Again, there is so much technology out there to make this not overwhelming, to have to put every piece of data. My firm specializes in trying to figure out how to make that data apparent to our clients, but that's only half the step. If they're not looking at it, who cares? You have to do something with it.

I spoke with someone earlier this week who had some background working with the Burger King folks. Those guys have a lot of money. They have systems, they get data that you'd never even imagine happening. That couldn't happen for independents and smaller operations a little while ago, but now it can. You guys know this for a fact you can collect so much data now. The cost of it is no longer a hindrance, very affordable to get it, you have to use it, garbage in garbage out, et cetera, but you have to look at it first.

Let's go to costs and how you guys deal with this because everybody knows there's no secret that there is inflation everywhere, every trapping of life. Costs have gone up, which makes profits potentially shrink if you don't adjust accordingly. They went up fast. How did you help folks adapt to that? That reality probably not going to change. What are we thinking?

It comes down to value proposition and being creative. We made a joke five years ago, which was the $20 burger. That was everyone's biggest fear. If you live in San Francisco, you're paying twenty bucks for a burger. It's here. This is going to sound funny but you start looking at these menu items, and you ask, “What's our product mix?” I tell clients not to waste time costing things that aren't making up 50% of their revenue.

 

Don't waste time costing things that aren't making up 50% of your revenue.

 

If you're not selling at least once a day, take it off your menu, and stop providing the work. Some of the old-school chefing is gone, and people aren't looking at saying, “I have carrot tops, now I'll make a stock.” People are buying stock because maybe some of the skills of the labor cost aren't there. There is a level of evaluating a menu, seeing the intelligence of the menu, seeing if it is costed at where it should be costed.

We called some of our larger broad-line distributors and said, “We represent over a hundred restaurant groups. Do you want to talk about giving them the purchasing power of the smaller groups?” We bring that to our clients. That helps tremendously but the biggest thing is that Wednesday call that I talked about, what are we selling a lot of? What is it costing? Where are we currently pricing? The big thing I think that restaurateurs who pay attention are cautious of is constantly raising prices.

Maybe that $20 burger can be an $18 burger, but you get creative with sides that are more add-ons. Entice and upsell from the fries for something that doesn't cost very much but adds the extra $4 to the plate. There's no magic bullet. Constantly watching your pricing every week, reviewing the item pricing. There's some great technology out there too that can scan invoices.

We have this in our firm. You scan the invoices, and we do it automatically. The software tracks the cost of that item versus what it costs for the previous date ranges, and it tells you automatically that you don't have to go hunt. Cantaloupe is up 20%. I own a Mexican restaurant. When avocados go up 20%, I have a bad week. I have to pay attention to that.

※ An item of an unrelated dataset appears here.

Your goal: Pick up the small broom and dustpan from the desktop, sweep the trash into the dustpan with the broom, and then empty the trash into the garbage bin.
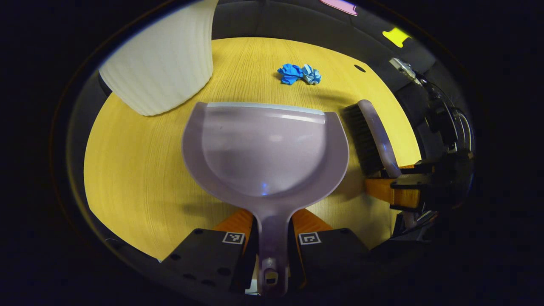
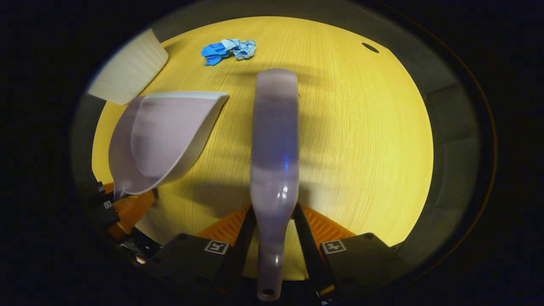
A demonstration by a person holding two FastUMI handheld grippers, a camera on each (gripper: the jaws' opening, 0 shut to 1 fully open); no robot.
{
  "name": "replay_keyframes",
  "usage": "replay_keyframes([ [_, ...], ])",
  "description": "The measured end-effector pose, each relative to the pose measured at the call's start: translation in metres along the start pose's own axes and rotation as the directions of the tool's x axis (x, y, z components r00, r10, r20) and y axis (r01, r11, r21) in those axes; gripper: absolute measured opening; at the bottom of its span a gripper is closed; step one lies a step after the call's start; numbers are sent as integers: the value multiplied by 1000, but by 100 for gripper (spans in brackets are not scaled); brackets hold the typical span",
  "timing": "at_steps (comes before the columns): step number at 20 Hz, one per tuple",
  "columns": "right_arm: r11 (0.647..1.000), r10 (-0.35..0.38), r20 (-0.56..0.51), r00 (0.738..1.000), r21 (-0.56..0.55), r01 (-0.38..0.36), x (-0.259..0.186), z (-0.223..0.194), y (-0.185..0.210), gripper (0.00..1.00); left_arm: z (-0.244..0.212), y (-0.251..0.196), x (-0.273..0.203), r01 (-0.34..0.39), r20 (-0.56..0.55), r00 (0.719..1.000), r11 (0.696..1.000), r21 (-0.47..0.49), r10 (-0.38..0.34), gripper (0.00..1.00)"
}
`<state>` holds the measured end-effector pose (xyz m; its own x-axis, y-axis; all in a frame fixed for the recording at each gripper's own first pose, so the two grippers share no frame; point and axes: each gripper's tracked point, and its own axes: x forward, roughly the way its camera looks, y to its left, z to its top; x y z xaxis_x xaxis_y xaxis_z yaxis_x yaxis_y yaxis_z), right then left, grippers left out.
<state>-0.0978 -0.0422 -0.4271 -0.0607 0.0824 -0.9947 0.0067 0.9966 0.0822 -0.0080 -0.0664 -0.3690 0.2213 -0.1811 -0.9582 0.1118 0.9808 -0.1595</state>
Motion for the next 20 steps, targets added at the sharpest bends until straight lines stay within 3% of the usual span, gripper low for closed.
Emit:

That's right. Have you come across a scenario where someone is selling a lot of something, and that particular item is just not making any money? It's not profitable. The servers might be recommending it up like crazy, but that thing is not making you any money versus all these other opportunities that may have dropped $5, $6, or $10 to the bottom line. They're selling the $1 item all the time.

I'll give you a couple of examples. These hit close to home. We sell a lot of margaritas. We're constantly looking at the lime price. In the beginning, we were just having to run with it. You get these points in, it's cyclical or sometimes we had a problem with one of the cartels trying to do something with lime importers. All of a sudden, went up by 50%. Who could see that coming? All of a sudden, our lime costs go up by 50%.

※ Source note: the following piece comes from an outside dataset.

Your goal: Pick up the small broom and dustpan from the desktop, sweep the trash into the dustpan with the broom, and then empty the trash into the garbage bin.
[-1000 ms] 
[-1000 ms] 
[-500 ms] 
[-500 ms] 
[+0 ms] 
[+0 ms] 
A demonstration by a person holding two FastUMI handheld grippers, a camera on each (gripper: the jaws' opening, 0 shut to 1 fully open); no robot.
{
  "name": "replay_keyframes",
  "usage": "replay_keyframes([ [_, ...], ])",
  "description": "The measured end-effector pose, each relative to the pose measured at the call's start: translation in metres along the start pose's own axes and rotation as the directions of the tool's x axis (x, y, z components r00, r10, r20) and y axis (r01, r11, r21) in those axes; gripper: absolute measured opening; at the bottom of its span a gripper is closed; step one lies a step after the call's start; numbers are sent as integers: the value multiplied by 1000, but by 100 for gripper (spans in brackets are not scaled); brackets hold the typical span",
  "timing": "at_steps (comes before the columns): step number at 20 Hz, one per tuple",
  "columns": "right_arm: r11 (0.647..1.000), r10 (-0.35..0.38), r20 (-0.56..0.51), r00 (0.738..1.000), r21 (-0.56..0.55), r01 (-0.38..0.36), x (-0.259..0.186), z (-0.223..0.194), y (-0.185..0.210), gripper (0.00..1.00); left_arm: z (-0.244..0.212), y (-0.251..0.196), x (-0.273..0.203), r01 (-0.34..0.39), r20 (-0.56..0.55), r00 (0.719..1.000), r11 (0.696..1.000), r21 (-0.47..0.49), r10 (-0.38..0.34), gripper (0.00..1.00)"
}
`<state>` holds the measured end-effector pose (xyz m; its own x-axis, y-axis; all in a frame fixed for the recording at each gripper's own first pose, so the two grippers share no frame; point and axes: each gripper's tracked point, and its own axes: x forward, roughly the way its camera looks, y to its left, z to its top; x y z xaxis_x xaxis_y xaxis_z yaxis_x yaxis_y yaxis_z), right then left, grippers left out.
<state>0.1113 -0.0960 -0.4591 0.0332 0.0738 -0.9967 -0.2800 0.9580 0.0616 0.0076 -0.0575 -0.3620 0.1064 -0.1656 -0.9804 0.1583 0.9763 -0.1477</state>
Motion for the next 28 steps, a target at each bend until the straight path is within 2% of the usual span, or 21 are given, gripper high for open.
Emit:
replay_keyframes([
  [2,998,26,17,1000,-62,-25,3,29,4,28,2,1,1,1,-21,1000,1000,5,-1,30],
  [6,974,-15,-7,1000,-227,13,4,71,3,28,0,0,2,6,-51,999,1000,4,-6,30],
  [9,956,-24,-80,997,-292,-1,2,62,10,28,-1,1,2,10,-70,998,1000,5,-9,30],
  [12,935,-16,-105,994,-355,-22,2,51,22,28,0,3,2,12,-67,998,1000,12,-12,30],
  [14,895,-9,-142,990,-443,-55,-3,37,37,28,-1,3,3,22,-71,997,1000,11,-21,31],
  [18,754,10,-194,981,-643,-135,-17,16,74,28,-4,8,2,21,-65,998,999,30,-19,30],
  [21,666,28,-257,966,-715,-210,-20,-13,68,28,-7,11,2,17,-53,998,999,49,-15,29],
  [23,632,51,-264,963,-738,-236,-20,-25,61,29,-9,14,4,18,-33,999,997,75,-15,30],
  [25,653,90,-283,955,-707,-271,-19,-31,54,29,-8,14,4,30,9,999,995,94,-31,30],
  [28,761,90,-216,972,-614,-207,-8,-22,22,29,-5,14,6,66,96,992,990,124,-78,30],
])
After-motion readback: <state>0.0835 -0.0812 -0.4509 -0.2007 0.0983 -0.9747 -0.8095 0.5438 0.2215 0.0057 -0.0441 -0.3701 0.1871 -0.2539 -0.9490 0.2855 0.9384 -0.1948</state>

Since we meet weekly, we said, “It's time to start doing some special margaritas. Cantaloupes are down really cheap. Let's do a cantaloupe margarita, a watermelon margarita, or a hibiscus margarita.” We start moving the product and say, “We can't sell this really popular item anymore.” We have to know that it costs too much, figure out a solution that a guest will want, and then make that the main training point for the staff. There are other things where it's not just food cost. I have some clients where we walk in and say, “You sell three of these, but the kitchen says they spend 40% of their time prepping that.”

Is it an iconic dish? Can we move it to just being a Tuesday thing where there's not a lot of volume, and the kitchen has more free time? You have to look at that product mix because it's not just cost, it can be labor. Have the kitchen involved in these conversations, have your bar team involved in these conversations, and pay attention.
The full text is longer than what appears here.